◆ **Activity**: Give only the number of lines in the records that include the string "body".

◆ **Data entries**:
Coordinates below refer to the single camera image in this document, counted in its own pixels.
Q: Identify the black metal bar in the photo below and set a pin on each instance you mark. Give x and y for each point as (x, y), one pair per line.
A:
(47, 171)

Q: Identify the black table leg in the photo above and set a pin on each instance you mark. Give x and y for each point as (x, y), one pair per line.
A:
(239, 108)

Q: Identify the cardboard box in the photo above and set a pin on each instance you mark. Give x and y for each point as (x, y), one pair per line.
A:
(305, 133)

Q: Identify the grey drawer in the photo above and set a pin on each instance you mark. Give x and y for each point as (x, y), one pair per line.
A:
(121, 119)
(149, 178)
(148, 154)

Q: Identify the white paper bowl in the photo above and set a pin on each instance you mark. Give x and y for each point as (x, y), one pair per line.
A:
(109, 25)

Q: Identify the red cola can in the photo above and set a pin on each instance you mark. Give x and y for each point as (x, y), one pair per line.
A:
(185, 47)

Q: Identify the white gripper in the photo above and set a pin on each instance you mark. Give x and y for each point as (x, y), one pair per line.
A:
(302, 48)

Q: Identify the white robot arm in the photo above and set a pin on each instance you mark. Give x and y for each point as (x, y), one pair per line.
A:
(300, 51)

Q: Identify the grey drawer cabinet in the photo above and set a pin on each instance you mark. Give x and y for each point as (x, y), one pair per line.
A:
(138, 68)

* * *

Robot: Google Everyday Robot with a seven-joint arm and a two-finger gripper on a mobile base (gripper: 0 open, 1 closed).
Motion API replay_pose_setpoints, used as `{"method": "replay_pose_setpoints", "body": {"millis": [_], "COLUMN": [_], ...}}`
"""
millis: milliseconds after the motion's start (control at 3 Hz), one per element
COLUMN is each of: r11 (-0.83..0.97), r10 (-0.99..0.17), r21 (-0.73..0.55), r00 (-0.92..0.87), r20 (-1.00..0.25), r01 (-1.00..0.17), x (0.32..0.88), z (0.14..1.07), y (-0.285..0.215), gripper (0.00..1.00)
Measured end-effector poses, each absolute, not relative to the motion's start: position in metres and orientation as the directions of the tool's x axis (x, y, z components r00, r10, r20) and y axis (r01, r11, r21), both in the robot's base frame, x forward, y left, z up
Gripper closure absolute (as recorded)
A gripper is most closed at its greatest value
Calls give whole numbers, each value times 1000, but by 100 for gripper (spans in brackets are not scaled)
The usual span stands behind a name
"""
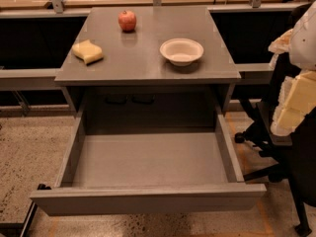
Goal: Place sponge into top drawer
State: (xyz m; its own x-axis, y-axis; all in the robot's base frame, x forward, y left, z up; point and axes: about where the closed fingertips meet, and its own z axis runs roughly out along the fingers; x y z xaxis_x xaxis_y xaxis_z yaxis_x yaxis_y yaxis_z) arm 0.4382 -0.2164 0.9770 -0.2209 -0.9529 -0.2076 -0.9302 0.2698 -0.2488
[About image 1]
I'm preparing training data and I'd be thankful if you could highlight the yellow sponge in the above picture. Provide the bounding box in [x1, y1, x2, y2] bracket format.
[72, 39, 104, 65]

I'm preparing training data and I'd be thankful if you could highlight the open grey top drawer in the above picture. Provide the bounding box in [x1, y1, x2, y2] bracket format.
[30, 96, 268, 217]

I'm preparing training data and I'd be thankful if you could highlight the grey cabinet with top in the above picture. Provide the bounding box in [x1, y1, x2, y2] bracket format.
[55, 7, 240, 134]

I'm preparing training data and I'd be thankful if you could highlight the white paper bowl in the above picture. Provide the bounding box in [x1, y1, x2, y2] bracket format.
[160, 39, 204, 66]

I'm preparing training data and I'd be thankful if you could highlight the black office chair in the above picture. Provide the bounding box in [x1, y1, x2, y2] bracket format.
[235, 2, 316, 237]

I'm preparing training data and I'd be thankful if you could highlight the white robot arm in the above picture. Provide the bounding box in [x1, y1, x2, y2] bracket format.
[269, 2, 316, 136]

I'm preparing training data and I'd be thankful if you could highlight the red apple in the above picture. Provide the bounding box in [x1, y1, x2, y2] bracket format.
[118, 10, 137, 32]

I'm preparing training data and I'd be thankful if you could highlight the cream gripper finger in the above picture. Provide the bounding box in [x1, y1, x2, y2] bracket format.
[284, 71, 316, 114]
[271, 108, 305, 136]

...

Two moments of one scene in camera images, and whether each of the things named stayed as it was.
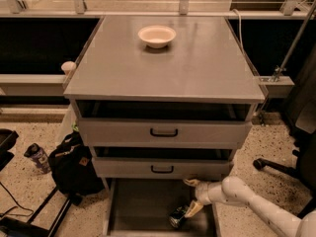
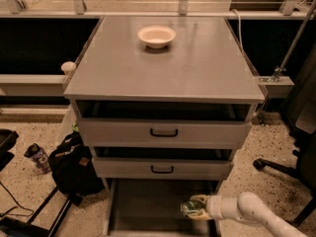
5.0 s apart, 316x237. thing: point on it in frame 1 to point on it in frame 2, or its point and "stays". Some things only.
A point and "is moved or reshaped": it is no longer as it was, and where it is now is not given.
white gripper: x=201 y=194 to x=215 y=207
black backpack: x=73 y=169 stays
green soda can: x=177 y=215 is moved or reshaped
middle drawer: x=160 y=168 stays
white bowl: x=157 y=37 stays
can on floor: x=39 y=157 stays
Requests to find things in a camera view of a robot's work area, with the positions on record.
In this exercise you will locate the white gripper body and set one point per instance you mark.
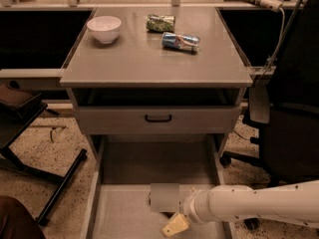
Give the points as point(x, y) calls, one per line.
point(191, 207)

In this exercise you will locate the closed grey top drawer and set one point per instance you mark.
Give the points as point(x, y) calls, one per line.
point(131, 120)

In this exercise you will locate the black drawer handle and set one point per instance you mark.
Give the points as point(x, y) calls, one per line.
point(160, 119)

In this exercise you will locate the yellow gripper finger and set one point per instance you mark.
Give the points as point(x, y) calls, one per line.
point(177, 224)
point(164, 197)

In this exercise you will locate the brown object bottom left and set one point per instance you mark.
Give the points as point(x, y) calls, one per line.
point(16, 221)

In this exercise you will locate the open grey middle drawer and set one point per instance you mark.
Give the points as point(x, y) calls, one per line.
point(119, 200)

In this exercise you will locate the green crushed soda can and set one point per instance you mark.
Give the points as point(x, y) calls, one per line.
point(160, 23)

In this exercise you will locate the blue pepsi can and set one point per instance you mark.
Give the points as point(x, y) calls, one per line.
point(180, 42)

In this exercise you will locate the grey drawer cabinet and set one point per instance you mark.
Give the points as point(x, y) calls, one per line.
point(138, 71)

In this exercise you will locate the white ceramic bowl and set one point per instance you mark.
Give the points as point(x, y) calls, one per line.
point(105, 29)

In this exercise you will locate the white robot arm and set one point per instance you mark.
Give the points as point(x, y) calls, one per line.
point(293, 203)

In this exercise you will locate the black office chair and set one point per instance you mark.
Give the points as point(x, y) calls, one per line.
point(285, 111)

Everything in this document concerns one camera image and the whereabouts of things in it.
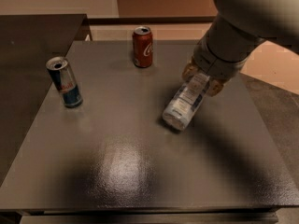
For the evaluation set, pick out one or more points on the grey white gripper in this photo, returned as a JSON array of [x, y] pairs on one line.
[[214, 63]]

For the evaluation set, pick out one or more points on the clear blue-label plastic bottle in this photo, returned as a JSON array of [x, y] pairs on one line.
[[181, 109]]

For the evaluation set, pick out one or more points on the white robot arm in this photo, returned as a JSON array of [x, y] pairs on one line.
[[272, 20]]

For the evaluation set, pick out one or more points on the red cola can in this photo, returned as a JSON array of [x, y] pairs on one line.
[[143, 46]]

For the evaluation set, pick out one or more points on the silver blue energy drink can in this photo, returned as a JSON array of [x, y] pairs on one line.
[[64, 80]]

◆ **Task answer**: 2